Our Conflict Algorithm

Simulated Pseudo-Organic Conflict Algorithm from ClearwavePro AJW on Vimeo.


It's a peculiar thing, how the strange new media of the virtual world encourages our darkness.

With my novel coming out in just about a month, I find myself aware that, well, some people just won't like it.  They will write reviews that say, eh, this book didn't work for me.  Boring, boring, boring, they'll say.  And I will cry and be sad.  Snif.

And eventually, some troll will get a bee in their bonnet about it, and write things that are nasty, shallow, bitter and deeply unfair.

What is my choice, in such an instance?  How am I to respond?

The monkey-mind temptation is to fling myself at them, to summon my rage powers, and to take them down.

Then they respond.  Then I respond.  Then our friends get into it.  The next thing you know, it's a full-on hairball of a dogfight, a churning trackless interweaving of rage-threads and invective.
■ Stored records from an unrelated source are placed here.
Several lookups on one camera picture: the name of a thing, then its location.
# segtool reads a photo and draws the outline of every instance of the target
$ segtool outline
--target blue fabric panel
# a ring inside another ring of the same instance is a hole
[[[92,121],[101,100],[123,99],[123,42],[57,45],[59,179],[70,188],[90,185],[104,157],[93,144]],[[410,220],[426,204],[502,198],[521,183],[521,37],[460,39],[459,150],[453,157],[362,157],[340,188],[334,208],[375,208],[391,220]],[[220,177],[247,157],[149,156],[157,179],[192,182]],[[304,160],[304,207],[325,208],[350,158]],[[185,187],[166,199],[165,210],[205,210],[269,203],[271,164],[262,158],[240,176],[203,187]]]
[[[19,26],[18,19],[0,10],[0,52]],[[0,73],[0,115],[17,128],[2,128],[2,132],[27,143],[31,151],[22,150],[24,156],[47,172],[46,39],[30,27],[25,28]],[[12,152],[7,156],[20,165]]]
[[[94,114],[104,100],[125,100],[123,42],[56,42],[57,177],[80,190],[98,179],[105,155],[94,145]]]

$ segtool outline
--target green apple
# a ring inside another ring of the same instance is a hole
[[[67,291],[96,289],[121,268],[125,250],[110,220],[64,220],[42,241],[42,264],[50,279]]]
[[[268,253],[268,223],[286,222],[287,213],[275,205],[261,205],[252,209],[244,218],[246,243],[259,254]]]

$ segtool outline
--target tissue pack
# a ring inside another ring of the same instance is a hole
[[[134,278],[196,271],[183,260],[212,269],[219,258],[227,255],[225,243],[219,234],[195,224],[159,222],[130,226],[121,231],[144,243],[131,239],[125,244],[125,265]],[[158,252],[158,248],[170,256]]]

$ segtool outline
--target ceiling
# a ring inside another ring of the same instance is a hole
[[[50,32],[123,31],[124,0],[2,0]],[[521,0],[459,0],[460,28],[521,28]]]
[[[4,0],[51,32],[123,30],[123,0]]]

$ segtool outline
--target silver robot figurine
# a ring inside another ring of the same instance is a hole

That means a whole bunch of people spending a whole bunch of time on a website or destination.

Which is exactly what we're supposed to be doing.  Fighting is good for business.

And there's something more, something I noticed when a dead-hearted Pharisee wrote an utterly unfair review of a friend's excellent book on Goodreads.  This peculiar soul panned a book she hadn't even read, solely because she'd learned it had a couple of bad words in it.

A Christian writes a book about the spiritual process of recovery from a brutal rape that has a smattering of profanity?  And the bad words offend another "Christian" more than the rape itself, so much so they feel obligated to write a smug missive about it?  Lord have mercy, but some folk have their priorities wrong.

My friend's friends leapt to her defense, calling out the Pharisee.  There was the usual back and forth. And when the smoke cleared, what review do you suppose the Goodreads algorithms put right there at the top?

The troll's review, because that was where the energy was.  That was, as far as the cold eyes of data were concerned, the most interesting discussion.

Seeing this maddening vortex, I made myself a pledge, in defiance of this dynamic.  If I read a terrible, horrible, no good review, I may feel defensive.  Scratch that.  I will feel defensive.

But I will not let myself manifest that defensiveness.  I will not go on the offensive.  I will simply allow that some folks have different taste.  Or that some trolls are like that, and move on.

Because in this peculiar internet era, the Machine wants us to be fighting, goading us on like a gambler wagering at a drunken barroom brawl, all the while profiting from our anger-addled attention.  That's something to keep in mind.

And in defiance of that, put your energies into grace, whenever and wherever you can.